On Monday, Sept. 6, 1993, I wrote about my new life after a visit out west to my old stomping grounds in Mound. I’d stopped into my friend John Larson’s new business, Larson Printing, to see about getting Available Light Creative envelopes made.

“John was in a bad mood,” I wrote in the journal. “I think I told them about my plans for the trip out west and living in the city and I recall feeling really bad about the visit. It was like they were sorry they never changed: nothing happens here sort-of-thing. The Eeyores (A.A. Milne) of Mound. Part of me is extremely glad I don’t live there anymore. I walk around St. Paul/Merriam Park and though it’s not paradise it IS a place among many in which to live. There is a wider variety of people here with diverse backgrounds and opinions: can’t say much of that about Mound…a phalanx of suburban fear and ennui, fighting a world that may or may not exist, but not really helping anything. Just running from problems. It really makes me sad for them.”

Well, perhaps I was doing the same, only in the city. I can only say that the decade ahead would be fraught with realities and frustrations I couldn’t yet see in the autumn of 1993. I might have been coming from a place of renewed vigor. At least that’s my best guess.

And I’d kept working away at The Wandering Moon screenplay, befriending a budding agent named Diana Seyb, who would be moving to Hollywood that fall. She convinced me to be one of the first screenwriters signed to her agency. By the beginning of October I joined my screenwriter friend Bob Ozasky (who later appeared as a state trooper in the Coen brothers’ Fargo) as an extra on the set of Little Big League, shooting at the Minneapolis/St. Paul International Airport.
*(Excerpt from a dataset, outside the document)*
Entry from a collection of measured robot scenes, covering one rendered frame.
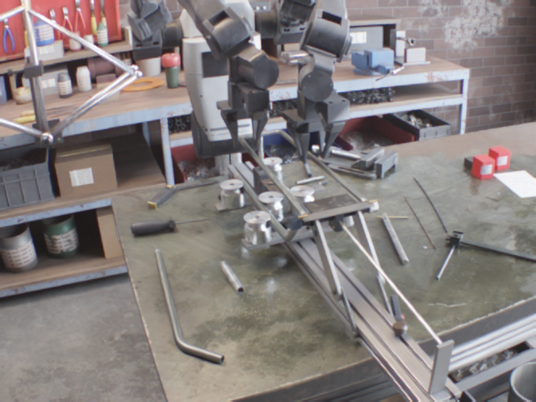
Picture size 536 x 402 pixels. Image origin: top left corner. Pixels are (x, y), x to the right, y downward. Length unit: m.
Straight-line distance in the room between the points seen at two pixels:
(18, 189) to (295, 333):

The movement away from the early ’90s interstice began that October. I met writer-producer Mark Frost (“Hill Street Blues,” “Twin Peaks”) at a reading in St. Paul around that time and we chatted about my script. He told me to tell Diana hello when I next saw her, so I felt I was moving into a new and exciting track in my life. I was also planning a public reading of my script with local actors directed by a Shakespearean actor named Terry Ward after I returned from California that November.

That early autumn of 1993 was beautiful. I remember it fondly. I recall walking up to my local independent bookstore, The Hungry Mind, or buying groceries from R.C. Dicks just two blocks west. My neighborhood seemed cheerful and serene.

On Monday, Oct. 3, 1993, I wrote in the journal about my upcoming flight to Houston to meet up with Diana where the two of us would drive her worldly possessions to West Hollywood. “So I’m not a little anxious about this trip. There is nothing I can foresee about it. I get the sense from everyone who knows about it that it’s important. I sort of feel the anxiety I felt just before going to Britain for the first time in 1982. I think the important thing is to make GOOD USE of these opportunities.”

I think the biggest takeaway about interstices is how when you’re in them they seem to last forever.

And when you’re out, you wonder why you worried about them at all.

~ by completelyinthedark on December 31, 2020.